* [Material for this exercise]
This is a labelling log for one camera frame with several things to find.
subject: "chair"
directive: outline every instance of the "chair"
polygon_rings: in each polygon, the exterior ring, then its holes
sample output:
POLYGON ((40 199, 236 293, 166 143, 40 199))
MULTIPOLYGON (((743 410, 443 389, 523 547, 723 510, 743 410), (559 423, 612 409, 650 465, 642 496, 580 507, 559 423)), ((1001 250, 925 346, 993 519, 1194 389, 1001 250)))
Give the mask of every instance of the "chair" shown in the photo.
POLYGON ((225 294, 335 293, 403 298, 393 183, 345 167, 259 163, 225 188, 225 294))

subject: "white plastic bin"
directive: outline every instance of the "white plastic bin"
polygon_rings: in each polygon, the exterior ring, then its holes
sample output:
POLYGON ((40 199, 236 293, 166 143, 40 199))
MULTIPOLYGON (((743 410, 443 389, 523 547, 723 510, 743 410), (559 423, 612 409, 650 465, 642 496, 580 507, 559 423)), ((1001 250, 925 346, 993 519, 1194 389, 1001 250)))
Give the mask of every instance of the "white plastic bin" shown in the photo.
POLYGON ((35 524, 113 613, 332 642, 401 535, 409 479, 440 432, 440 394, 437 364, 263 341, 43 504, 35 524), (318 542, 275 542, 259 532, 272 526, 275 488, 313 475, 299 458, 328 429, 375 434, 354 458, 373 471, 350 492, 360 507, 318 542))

* [The task] Copy out the lines above that hold the string "directive".

* [Written answer]
directive: outline every instance of the "chair"
directive: outline every instance of the "white plastic bin"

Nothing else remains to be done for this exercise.